Abdominal aortic aneurysms (AAAs) are most common in men aged 65 and older, and the incidence of this disease is therefore on the rise in our aging population. It is universally agreed that mechanical factors play key roles in the natural history of AAAs and their response to treatment, yet there is no widely accepted tool for quantifying or predict the mechanobiology and biomechanics of AAAs.

Our overall goal is to support and extend the Cardio- vascular Fluid Dynamics Project at the Symbios National Center for Biomedical Computing at Stanford University by

1. developing novel constitutive relations that describe complex chemo-mechanical changes experienced by the abdominal aorta during the progression of aneurysmal disease

2. implementing these relations in a custom nonlinear FE code

3. interfacing this arterial mechanics code with the Stanford biofluid mechanics code to enable us to quantify, for the first time, the fluid-solid-growth mechanics of a growing AAA

4. using parametric studies and data to refine and verify the predictive capability of this computational tool.

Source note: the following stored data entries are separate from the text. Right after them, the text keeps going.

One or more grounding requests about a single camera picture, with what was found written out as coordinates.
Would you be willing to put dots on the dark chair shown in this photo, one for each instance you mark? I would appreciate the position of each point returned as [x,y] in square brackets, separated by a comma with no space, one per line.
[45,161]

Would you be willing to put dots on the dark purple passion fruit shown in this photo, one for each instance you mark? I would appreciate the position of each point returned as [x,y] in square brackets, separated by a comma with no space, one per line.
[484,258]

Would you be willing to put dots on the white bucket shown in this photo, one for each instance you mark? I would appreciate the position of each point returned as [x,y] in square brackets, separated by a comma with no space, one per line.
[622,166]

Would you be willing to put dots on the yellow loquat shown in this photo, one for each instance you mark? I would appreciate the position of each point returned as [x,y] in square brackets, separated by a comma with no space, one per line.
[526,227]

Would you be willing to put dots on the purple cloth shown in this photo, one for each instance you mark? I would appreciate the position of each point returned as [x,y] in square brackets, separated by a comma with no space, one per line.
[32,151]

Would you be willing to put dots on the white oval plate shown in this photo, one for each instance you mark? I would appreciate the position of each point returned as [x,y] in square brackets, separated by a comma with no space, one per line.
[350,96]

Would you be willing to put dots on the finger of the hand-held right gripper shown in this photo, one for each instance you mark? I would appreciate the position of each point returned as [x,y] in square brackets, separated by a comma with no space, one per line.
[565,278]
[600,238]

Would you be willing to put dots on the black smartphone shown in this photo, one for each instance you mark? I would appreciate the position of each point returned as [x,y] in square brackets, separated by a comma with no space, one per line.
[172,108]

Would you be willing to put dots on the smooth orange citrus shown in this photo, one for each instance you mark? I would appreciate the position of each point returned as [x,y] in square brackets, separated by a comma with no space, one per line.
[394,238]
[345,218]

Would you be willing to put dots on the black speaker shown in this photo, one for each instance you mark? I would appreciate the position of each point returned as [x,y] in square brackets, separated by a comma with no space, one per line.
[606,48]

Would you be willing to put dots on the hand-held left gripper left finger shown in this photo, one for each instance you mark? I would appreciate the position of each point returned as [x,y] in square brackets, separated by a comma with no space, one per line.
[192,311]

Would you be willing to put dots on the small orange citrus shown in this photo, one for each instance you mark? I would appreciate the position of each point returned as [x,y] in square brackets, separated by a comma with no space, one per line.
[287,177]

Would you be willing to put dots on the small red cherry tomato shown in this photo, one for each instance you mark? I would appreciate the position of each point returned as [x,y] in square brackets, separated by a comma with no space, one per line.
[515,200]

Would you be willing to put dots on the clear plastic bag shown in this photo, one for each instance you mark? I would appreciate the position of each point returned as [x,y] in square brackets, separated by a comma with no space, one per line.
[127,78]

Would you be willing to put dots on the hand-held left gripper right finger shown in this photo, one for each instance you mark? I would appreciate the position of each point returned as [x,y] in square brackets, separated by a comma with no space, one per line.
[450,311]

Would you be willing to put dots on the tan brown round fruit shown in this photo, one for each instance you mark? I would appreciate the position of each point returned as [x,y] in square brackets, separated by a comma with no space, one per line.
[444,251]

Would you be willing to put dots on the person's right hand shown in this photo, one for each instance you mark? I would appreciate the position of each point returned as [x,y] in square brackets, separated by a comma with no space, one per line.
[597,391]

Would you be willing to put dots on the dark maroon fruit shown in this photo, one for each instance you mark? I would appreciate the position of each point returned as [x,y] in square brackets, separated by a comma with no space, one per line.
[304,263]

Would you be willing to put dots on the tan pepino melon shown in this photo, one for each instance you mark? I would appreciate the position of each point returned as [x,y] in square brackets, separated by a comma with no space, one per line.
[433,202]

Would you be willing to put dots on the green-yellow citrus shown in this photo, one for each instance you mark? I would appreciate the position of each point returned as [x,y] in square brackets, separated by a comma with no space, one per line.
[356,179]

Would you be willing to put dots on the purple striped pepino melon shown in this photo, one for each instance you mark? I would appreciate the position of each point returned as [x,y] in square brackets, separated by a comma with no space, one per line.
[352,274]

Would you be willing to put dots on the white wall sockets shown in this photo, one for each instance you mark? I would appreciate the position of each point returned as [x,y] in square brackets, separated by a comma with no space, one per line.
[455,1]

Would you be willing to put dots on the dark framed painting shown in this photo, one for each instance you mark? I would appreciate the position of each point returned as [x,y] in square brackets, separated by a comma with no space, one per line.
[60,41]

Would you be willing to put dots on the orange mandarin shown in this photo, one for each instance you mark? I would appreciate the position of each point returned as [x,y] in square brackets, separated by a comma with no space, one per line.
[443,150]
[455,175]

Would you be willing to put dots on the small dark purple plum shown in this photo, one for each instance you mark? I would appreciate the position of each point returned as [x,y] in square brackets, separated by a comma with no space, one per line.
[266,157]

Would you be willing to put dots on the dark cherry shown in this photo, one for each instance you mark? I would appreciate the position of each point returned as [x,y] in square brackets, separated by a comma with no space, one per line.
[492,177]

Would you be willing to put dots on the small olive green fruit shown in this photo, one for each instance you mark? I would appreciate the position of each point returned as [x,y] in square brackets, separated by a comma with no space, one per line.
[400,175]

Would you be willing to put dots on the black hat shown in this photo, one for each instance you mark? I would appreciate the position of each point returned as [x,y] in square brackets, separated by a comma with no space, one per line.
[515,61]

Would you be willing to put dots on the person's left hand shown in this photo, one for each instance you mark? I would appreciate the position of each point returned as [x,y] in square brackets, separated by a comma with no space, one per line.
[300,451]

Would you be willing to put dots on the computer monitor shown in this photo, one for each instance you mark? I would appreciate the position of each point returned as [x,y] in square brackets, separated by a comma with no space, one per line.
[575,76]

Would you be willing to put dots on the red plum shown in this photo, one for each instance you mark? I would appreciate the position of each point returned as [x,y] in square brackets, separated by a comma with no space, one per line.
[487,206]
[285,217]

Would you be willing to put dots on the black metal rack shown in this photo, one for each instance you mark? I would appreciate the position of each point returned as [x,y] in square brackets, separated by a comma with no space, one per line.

We bring together expertise from different institutions: JD Humphrey (Yale University) has expertise in developing complex constitutive theories for soft tissues, D Vorp (University of Pittsburgh) has expertise in quantifying biomechanical properties of abdominal aortic aneurysms and associated intraluminal thrombi, GA Holzapfel (TU Graz) has expertise in computational biosolid mechanics, C Taylor (Stanford University) with expertise in computational biofluid mechanics, and C Zarins (Stanford University) with expertise in vascular surgery and animal models of disease progression. Together, we will develop the first computational tool to better understand the natural history of aneurysms and responses to intervention of AAA. The tool extends the cardiovascular research capabilities at the Stanford University National Center for Biomedical Computing.

Funding: National Institutes of Health (NIH)